Japan's Falling Birth Rate


The falling birth rate in the land of the rising sun worries a lot of people. Personally, I find this place to be a little too crowded, so I'm looking forward to the exponential increase in square centimeters per passenger on the train.

The majority of the Japanese populace seem to understand that one of the more important ramifications of this conundrum is the inability of the older generations to live off their social security checks after retirement. Quite simply, there are too many retired people and not enough workers to pay for the golden years of the former. Most people are justifiably distraught that they might not be rewarded for their four decades of hard work when it's their turn to retire.

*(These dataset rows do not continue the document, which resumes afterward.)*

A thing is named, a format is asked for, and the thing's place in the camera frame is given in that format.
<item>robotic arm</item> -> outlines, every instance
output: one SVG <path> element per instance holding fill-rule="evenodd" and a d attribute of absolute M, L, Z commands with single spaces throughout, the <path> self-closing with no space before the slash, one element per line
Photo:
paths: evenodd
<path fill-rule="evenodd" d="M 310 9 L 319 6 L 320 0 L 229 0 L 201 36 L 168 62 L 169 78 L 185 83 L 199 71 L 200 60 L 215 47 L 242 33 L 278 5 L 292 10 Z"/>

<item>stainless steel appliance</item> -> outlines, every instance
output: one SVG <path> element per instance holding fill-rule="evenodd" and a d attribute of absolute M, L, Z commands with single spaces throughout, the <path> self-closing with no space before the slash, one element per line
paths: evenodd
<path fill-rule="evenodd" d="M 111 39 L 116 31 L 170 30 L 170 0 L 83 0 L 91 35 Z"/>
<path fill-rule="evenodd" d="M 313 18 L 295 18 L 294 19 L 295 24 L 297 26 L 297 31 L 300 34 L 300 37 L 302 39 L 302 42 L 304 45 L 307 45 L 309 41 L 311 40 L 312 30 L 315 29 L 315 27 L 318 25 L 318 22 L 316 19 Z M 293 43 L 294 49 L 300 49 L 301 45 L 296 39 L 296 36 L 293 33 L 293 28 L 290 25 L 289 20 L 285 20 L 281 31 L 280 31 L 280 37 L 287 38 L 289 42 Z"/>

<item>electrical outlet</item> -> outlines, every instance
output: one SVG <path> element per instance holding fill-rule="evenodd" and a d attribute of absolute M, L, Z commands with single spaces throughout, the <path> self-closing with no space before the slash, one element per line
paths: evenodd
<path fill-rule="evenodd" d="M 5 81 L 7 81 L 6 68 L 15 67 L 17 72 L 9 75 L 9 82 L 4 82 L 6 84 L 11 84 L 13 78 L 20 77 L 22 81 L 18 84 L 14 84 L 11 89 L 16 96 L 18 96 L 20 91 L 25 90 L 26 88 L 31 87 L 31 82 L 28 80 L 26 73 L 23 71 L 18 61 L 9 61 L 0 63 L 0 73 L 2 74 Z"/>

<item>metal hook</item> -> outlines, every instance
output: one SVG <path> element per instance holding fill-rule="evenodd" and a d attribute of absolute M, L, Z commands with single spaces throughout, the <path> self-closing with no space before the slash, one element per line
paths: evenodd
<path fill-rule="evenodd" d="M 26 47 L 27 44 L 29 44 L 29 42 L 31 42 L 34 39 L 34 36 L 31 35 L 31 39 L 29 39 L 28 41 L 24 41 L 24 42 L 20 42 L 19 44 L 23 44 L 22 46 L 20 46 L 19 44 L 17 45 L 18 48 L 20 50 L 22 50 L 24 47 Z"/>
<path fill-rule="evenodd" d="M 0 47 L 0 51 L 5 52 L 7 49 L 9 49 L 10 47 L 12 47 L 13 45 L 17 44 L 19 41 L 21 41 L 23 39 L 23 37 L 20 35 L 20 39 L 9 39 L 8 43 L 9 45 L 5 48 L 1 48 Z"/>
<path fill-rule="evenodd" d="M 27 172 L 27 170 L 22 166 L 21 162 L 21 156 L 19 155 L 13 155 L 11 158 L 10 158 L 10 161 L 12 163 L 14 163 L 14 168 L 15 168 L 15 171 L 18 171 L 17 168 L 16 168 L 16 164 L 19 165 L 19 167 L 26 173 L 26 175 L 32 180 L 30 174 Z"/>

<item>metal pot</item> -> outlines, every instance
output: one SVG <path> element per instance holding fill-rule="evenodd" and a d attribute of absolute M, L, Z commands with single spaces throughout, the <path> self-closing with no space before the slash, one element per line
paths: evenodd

There are several possible long-term solutions for this, but most of them are politically unpopular (or just too much for most politicians to get their heads around). One of the most common solutions, which has been tested by numerous municipalities across the country, is birth subsidies. For an explanation of why using government money to encourage couples to procreate doesn't and won't work, scroll down to The Last Word over at TPR. In DeOrio's view:

Birth subsidies are a stupid idea. Not only are they ineffective, they would be counterproductive if they worked. The falling birthrate is an issue in which a growing number of policy-makers can’t see the forest for the trees.


It could be argued that the continued, nearly desperate, attention paid to boosting the birth rate is an attempt to reduce dependence on foreign labor. Some have said that it's an attempt to ignore the fact that immigration, coupled with legislative action that ensures the rights and equality of foreign citizens, could play a major part in the reversal of Japan's fortunes on this issue (for further discussion go to Migration Information or this article by Tony McNicol).

The only thing that is guaranteed in this ever-growing mess is that the government will continue to react at a glacial pace to the annual announcements of how much the population decreased during the previous year.

As a member of Japanese society who is forced to pay into the pension system without any hope of recovering most of the money (unless I continue working here for the next 21 years), I will continue to think of my contributions as buying some extra elbow room on the train.